10000 loops, best of 3: 284 ns per loop
10000 loops, best of 3: 16.9 ns per loop

** is more than 10 times faster!

15. Use cProfile, cStringIO and cPickle to achieve the same function with c (corresponding to profile, StringIO, pickle, respectively)


a = range(1000)
s = set(a)
d = dict((i,1) for i in a)
%timeit -n 10000 100 in d
%timeit -n 10000 100 in s
10000 loops, best of 3: 43.5 ns per loop
10000 loops, best of 3: 49.6 ns per loop
4

The package implemented by c is more than 10 times faster!
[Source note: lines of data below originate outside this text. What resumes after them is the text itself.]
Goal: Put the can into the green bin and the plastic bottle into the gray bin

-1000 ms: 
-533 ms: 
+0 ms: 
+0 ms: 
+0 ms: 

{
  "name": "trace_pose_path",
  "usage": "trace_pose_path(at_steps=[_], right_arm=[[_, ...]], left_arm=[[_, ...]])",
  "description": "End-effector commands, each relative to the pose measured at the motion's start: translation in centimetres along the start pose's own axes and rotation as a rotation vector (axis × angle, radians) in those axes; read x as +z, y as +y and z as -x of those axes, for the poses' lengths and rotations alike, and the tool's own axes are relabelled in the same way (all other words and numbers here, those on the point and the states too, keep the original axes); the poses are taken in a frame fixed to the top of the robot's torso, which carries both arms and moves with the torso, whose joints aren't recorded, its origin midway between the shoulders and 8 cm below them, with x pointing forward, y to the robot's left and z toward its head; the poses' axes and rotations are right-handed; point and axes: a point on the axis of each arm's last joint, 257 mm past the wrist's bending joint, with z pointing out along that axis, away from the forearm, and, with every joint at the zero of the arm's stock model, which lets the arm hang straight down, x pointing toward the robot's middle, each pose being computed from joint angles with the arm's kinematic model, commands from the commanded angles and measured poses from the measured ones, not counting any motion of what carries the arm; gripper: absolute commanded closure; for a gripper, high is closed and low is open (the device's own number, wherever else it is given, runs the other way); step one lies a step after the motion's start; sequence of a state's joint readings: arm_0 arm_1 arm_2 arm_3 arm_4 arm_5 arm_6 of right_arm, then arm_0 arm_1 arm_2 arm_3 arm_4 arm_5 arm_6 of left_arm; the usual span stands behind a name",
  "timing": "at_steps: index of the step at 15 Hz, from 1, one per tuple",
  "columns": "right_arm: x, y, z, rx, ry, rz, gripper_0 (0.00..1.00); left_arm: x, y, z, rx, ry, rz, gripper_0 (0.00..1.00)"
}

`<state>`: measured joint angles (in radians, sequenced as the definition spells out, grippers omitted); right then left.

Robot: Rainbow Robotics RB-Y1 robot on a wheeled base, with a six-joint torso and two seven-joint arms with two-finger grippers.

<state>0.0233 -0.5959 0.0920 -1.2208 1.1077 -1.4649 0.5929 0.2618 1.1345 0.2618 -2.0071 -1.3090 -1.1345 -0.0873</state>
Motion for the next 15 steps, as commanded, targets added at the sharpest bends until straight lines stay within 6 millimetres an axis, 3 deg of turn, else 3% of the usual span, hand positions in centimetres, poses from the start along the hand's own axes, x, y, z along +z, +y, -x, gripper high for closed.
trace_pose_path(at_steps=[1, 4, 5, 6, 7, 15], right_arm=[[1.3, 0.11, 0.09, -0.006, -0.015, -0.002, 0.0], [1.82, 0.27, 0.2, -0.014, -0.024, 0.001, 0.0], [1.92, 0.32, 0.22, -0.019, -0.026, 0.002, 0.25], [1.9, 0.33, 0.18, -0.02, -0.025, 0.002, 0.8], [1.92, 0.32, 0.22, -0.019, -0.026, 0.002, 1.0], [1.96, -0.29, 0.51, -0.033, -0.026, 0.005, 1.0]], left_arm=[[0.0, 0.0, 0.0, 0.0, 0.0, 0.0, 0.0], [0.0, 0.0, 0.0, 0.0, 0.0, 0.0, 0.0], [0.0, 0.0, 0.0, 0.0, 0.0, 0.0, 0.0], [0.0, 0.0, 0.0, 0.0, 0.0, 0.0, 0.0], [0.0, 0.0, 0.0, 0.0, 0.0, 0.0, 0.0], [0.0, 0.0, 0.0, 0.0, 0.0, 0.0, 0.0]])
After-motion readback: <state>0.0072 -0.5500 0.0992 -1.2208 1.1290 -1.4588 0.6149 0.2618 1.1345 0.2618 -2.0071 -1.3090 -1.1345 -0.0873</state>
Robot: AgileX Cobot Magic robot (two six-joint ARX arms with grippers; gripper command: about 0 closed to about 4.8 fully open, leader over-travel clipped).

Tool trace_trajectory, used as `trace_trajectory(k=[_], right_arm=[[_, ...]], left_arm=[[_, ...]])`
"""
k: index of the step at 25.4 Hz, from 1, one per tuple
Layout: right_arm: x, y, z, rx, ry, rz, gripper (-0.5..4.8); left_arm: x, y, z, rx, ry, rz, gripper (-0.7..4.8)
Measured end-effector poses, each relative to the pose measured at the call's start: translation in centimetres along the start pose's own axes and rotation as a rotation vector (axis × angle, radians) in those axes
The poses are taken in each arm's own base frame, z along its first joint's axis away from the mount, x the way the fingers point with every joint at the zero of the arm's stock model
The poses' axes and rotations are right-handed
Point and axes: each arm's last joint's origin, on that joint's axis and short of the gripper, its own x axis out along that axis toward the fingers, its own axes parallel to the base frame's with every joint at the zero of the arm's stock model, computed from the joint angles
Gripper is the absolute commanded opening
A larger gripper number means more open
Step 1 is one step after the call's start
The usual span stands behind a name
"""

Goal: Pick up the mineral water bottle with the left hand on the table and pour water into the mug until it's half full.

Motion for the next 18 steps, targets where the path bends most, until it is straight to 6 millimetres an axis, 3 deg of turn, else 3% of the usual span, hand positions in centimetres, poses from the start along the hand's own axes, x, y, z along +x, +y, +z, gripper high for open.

16. Use the best way to deserialize

The following is a comparison of the efficiency of eval, cPickle and json in deserializing the corresponding strings:


a = range(1000)
s = set(a)
d = dict((i,1) for i in a)
%timeit -n 10000 100 in d
%timeit -n 10000 100 in s
10000 loops, best of 3: 43.5 ns per loop
10000 loops, best of 3: 49.6 ns per loop
5

It can be seen that json is nearly three times faster than cPickle and more than 20 times faster than eval.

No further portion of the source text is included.